Seares: Is campus press less free than ‘pro’ media? Each has its limits.

Seares: Is campus press less free than ‘pro’ media? Each has its limits.

[John Cavin M. Sabonsolin, a liberal arts teacher of Naval State University and working on his M.A. in media studies at USJ-R, raised the question to a number of working journalists.]

THE Campus Journalism Act (Republic Act 7079) declares that it is the policy of the state “to uphold and protect the freedom of the press even in the campus level.” Note the word “even.”

And the same 1991 law defines “student publication” as one “independently published by, and (which) meets the needs and interests of, the students.”

Yet campus press freedom is not as free as, and can’t be freer than, freedom of professional media. Despite difference in setting, each has limitations and restrictions.

Where law fails

R.A. #7079 or the CJA fails in its goals because (1) publication of at least one student publication by a school is not mandatory, (2) funding for the student paper depends largely on school owners, and (3) no effective rules guarantee independence of campus journalists. Some journalism teachers, such as U.P. Diliman’s Danilo Arao, even think the law perpetuates assaults on campus press freedom.

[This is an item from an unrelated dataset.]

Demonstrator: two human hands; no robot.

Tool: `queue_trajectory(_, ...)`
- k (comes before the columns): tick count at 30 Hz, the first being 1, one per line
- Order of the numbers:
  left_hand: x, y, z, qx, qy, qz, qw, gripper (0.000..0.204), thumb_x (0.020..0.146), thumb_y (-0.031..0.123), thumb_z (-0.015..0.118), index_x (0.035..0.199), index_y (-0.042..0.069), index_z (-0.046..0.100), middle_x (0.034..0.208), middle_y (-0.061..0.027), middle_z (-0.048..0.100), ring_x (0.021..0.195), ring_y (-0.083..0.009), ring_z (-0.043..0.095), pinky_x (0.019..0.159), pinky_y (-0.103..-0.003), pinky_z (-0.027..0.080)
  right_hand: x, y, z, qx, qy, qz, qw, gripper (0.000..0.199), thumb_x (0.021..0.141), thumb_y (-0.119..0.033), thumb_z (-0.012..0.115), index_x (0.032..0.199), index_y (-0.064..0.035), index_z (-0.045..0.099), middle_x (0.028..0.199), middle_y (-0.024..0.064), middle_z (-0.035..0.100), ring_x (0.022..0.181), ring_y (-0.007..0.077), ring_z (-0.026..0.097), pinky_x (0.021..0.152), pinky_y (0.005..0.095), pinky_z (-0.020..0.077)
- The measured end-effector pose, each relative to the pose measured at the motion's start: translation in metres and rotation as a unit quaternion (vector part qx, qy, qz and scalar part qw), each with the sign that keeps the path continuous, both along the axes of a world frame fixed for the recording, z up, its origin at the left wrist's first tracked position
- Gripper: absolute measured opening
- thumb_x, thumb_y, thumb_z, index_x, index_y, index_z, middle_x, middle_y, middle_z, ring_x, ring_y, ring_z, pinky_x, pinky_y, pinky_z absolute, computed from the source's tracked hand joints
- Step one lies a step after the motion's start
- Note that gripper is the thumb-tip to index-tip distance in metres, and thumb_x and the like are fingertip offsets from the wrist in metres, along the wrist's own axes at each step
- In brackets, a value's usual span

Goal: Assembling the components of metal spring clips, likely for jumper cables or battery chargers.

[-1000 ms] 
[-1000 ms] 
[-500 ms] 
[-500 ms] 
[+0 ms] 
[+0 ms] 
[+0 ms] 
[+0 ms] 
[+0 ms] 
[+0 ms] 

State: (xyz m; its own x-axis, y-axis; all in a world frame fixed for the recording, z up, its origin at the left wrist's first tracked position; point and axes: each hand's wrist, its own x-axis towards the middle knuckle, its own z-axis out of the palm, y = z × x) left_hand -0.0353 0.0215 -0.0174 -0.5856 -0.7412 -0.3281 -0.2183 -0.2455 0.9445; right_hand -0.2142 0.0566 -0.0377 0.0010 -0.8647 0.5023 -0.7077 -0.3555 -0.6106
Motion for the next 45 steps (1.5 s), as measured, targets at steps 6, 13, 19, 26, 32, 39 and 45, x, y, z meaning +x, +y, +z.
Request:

A school may shut down the student paper by withholding money or tightening its release. Only the school have authority and machinery to raise or collect funds for the paper’s operations. If the editorial board is hostile, the school simply shuts cuts off the flow of funds. Count the number of school papers that still publish.

A College Editors Guild of the Philippines (CEGP) study of 800 alleged violations of the law purportedly shows that 322 of them involved money: a tortuous process, as in the U.P. Collegian in 2006, or cutting off fees, as in the Polytechnic University of the Philippines at one time or another.

Advisory board, audit

The CJA pays tribute to independence of student journalists, yet requires an advisory board that effectively controls the paper. The board is supposed to give only “technical guidance” yet, as the CEGP study indicates, it easily includes censorship.

The law merely encourages the putting up of a student publication in the elementary, high school and college level. Not mandatory. Just as there’s no strict rule on use of publication fees.

Handling freedom

Critics of the student press ask: Can campus journalists handle the freedom?

One reason, they say, drafters of the CJA set up controls and Congress has overlooked its apparent defects for 17 years now, is this: they’re wary over capacity of the young writers to exercise their freedom. “Pro” journalists have editors and managers to review the product before publication. Yet, despite layers of oversight, major errors and still occur. How much more for campus writers with less experience and training and left on their own?

The law shows reluctance on autonomy by the young journalists. R.A.#7079 says standards and rules of the paper shall not contradict policy of the school administration.

Clash of interests

School administrations are understandably protective over its public image or brand. May a school paper report, say, a teacher’s habitual tardiness, students’ protest over classroom cheating, or a professor’s sale of grades?

The same conflict of interest -- duty to inform one’s public as against interest of the school -- parallels with clashes in regular media, when owner’s concerns collide with those of the paper’s public. A “pro” journalist hardly touches on issues against the paper’s advertisers or the owner’s relatives or friends in public office.

Reality in campus

The CJA declares the promise of press freedom but doesn’t provide for an effective mechanism. The law can be amended, not so much to make that promise a reality as to make that freedom jibe with the reality on the ground.

If campus journalists must be taught and honed on skills of communication, they need to be prepared for the reality out here: (1) freedom is limited by laws and ethical norms and (2) a journalist at times has to deal with compromises on his freedom.

2000 ruling restricts student journalists

Jasper Briones, editor-in-chief of “Chiro” and its magazine edition, was expelled while 10 other staffers were also dismissed or suspended for publishing an article and poems that the Miriam College community found “obscene, gross, pornographic.”

Investigated by the school’s disciplinary board, which led to the sanctions, the case went all the way to the Supreme Court. In Miriam College Foundation vs. Court of Appeals, Jasper Briones et al (GR #127930 of Dec. 15, 2000), the high court ruled that the school can expel, suspend or otherwise punish the students.

Two reasons: 1. the school environment has “special characteristics”; 2. while Campus Journalism Act of 1991 prohibits expulsion or suspension of a student writer solely for his articles or his conduct in the school paper, the school can still sanction him if that “disrupts class work, involves disorder or invades the rights of others.”